A slim woman in glasses stood up quickly. "Stop it!" she screamed. "Stop it! Stop it! Don't you have any respect, don't you have any..." She folded as quickly as she had stood, and Janine, who seemed to be the matronly peacekeeper among the townspeople, left Boyd to his own and dashed to the woman.
Harris leaned toward me now. "It's about to get ugly, Jimmy. Listen, you should know I don't think anything that happened was your doing. Courtney, she was a good girl, so people gotta get riled. You'd do worse than to leave right now."

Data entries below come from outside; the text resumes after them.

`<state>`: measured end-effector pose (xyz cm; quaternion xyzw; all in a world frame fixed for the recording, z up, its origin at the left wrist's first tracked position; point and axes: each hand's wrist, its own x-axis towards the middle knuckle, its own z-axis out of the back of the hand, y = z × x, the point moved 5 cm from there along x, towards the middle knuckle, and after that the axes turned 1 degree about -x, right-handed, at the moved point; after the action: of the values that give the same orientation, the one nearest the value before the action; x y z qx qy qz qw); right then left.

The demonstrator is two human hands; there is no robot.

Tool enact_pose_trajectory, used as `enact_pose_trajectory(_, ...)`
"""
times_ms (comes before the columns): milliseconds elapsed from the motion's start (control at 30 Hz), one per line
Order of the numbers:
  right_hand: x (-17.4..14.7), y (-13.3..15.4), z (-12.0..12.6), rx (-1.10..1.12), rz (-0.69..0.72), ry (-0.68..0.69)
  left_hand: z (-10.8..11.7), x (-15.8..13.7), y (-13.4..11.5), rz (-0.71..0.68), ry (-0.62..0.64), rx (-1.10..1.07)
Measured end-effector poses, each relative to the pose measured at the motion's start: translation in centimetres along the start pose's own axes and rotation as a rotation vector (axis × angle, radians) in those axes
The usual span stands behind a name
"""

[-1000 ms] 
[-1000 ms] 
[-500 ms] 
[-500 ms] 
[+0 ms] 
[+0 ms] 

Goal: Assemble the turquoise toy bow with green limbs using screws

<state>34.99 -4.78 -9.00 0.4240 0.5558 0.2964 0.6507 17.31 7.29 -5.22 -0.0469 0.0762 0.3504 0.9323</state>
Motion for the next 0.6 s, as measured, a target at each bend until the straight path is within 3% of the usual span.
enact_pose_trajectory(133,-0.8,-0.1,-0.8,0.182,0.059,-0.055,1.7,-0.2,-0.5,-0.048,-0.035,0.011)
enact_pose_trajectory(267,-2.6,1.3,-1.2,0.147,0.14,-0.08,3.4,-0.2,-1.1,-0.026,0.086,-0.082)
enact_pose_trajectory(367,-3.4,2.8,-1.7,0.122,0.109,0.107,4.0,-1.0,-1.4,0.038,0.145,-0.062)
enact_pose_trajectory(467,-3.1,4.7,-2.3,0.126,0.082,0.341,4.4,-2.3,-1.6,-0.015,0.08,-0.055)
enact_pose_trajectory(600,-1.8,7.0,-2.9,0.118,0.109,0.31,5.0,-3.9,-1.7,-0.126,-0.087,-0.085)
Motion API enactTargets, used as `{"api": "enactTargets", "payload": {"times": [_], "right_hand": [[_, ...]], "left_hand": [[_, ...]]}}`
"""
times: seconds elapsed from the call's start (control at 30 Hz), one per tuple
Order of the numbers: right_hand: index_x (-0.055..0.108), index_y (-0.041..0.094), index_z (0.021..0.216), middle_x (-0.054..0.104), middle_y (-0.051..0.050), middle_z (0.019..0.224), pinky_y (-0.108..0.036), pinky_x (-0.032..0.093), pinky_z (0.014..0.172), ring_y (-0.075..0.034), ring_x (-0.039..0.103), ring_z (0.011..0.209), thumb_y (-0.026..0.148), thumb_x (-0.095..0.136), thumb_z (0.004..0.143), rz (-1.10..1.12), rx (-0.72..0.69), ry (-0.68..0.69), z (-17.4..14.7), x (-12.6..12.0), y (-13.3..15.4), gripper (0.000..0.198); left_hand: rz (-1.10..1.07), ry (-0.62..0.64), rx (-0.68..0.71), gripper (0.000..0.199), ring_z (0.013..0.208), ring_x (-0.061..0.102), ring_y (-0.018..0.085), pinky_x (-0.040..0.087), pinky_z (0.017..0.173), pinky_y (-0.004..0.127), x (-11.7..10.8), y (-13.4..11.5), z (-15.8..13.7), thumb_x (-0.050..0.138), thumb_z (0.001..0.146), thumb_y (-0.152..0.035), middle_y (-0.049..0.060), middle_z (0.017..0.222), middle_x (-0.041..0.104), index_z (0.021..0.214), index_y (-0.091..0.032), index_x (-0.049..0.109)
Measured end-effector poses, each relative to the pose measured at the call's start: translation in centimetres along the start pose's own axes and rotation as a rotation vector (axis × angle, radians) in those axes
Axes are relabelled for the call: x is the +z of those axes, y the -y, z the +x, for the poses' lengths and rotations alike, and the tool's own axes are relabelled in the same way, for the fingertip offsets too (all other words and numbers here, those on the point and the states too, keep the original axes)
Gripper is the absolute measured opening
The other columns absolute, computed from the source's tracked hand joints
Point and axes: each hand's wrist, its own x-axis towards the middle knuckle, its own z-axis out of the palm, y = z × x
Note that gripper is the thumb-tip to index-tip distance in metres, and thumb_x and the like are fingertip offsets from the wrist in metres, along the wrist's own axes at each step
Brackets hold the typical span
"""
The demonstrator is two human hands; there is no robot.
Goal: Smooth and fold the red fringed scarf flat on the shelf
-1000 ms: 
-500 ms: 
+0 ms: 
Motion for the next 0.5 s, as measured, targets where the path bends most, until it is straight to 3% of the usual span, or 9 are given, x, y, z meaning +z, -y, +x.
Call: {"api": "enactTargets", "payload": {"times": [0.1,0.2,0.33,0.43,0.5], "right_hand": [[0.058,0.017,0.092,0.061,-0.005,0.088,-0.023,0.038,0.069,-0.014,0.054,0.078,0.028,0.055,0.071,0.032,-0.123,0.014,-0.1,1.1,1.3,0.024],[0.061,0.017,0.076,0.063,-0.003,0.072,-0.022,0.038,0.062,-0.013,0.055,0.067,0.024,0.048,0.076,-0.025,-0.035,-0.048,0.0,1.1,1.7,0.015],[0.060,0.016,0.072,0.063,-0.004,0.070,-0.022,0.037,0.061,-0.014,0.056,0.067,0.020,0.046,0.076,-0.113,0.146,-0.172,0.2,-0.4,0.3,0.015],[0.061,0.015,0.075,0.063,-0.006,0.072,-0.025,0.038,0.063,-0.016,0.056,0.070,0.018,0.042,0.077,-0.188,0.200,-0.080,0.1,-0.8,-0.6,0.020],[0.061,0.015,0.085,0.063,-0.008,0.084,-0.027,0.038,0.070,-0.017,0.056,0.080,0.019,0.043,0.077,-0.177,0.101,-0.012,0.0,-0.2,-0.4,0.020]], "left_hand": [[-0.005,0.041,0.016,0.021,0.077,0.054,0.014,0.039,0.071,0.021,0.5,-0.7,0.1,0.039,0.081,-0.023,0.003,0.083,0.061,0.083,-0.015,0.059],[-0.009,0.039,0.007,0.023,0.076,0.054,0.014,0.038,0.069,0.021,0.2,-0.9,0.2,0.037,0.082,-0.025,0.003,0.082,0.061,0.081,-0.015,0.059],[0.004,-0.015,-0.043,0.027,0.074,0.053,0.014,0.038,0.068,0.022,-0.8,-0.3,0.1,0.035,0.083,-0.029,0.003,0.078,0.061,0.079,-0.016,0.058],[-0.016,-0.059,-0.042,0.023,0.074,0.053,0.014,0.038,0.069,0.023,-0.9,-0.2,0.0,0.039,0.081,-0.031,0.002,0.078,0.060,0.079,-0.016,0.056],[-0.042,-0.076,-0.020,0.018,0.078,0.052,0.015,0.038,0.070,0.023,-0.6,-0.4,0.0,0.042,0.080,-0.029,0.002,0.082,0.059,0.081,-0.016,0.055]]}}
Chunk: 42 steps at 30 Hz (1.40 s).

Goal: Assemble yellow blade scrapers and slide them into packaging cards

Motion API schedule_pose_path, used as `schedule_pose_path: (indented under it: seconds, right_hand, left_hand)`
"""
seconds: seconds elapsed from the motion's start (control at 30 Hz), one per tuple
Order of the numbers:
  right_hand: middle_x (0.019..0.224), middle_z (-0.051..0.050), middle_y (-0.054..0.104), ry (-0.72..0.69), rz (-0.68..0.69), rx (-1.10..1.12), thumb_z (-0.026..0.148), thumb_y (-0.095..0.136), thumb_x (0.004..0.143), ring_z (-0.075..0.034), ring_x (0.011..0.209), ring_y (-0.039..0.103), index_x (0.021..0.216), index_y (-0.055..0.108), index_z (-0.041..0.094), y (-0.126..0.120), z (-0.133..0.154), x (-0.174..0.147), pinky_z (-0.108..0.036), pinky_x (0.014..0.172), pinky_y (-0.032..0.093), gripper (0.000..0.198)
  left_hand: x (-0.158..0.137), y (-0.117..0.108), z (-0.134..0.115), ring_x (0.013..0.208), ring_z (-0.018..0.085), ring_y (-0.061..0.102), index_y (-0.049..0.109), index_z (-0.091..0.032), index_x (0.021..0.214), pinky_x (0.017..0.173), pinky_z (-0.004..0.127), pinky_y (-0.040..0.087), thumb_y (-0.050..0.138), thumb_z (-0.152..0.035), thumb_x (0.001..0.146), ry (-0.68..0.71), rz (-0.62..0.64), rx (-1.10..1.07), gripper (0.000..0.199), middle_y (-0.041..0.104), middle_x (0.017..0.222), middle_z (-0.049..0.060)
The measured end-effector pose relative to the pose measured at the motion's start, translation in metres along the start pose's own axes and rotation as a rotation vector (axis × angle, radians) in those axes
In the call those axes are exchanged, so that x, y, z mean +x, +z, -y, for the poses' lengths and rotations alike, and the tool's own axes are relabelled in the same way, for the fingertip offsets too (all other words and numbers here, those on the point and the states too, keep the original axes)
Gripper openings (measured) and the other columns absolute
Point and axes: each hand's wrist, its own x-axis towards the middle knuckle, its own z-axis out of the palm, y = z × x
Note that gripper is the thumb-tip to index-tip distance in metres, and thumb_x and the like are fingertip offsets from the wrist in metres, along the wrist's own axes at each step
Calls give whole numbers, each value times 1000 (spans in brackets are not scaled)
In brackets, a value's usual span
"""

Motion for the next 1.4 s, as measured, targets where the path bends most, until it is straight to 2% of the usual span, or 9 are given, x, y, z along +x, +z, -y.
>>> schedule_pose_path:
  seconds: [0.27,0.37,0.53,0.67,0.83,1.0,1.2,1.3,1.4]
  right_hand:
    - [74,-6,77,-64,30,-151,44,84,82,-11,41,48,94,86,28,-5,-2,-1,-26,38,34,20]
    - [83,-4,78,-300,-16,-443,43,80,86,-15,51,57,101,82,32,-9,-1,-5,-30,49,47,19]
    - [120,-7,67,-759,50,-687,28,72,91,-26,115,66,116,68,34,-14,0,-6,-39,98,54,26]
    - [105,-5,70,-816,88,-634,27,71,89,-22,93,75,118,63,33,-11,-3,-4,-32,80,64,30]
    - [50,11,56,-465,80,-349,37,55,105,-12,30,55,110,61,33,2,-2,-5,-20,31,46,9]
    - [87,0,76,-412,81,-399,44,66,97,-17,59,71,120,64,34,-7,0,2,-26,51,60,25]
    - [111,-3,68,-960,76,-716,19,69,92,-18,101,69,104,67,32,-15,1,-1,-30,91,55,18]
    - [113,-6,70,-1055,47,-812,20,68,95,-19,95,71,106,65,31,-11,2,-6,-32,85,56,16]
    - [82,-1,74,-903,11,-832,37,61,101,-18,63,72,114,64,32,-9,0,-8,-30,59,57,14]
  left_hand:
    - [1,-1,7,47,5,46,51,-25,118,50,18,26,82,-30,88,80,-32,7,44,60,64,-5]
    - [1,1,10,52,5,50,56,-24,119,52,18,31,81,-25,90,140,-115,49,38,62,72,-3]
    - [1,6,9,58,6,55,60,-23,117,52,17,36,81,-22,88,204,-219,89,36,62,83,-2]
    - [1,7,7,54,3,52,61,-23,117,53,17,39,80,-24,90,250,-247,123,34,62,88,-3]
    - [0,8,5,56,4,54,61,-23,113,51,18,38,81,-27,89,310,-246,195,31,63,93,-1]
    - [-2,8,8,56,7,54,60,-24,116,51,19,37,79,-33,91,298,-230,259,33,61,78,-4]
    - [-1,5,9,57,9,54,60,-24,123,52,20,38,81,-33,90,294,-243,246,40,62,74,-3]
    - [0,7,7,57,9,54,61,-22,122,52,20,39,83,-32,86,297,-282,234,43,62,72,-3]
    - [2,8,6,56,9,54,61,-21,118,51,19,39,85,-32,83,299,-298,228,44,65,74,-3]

But I sat there and watched the inhabitants of a small town, a place isolated from the brutality of day-to-day life, crumble upon themselves like paper dolls. I saw who was strong and who was weak. These people were so very vulnerable. They saw Old Man as utopian where others might see it as backwards. And I realized then: the writer in me saw a story, and to leave now would be the cardinal sin any writer could commit.
"Harris," I said, aware that people were noticing my presence again, as if for the first time. "Harris, could I possibly --"
"You don't mind helping me move some old furniture, yeah, you can. You're not leaving, then."
I shook my head.
"Think maybe I should get a dog, then," he said. "Maybe gonna need one."
"I don't want to put you out or anything," I said. "If this is going to be bad for you --"
"No," he replied. "Helen Orris'll surely give somebody the key to your room there. Anyway, I could use the company. You know how to cook?"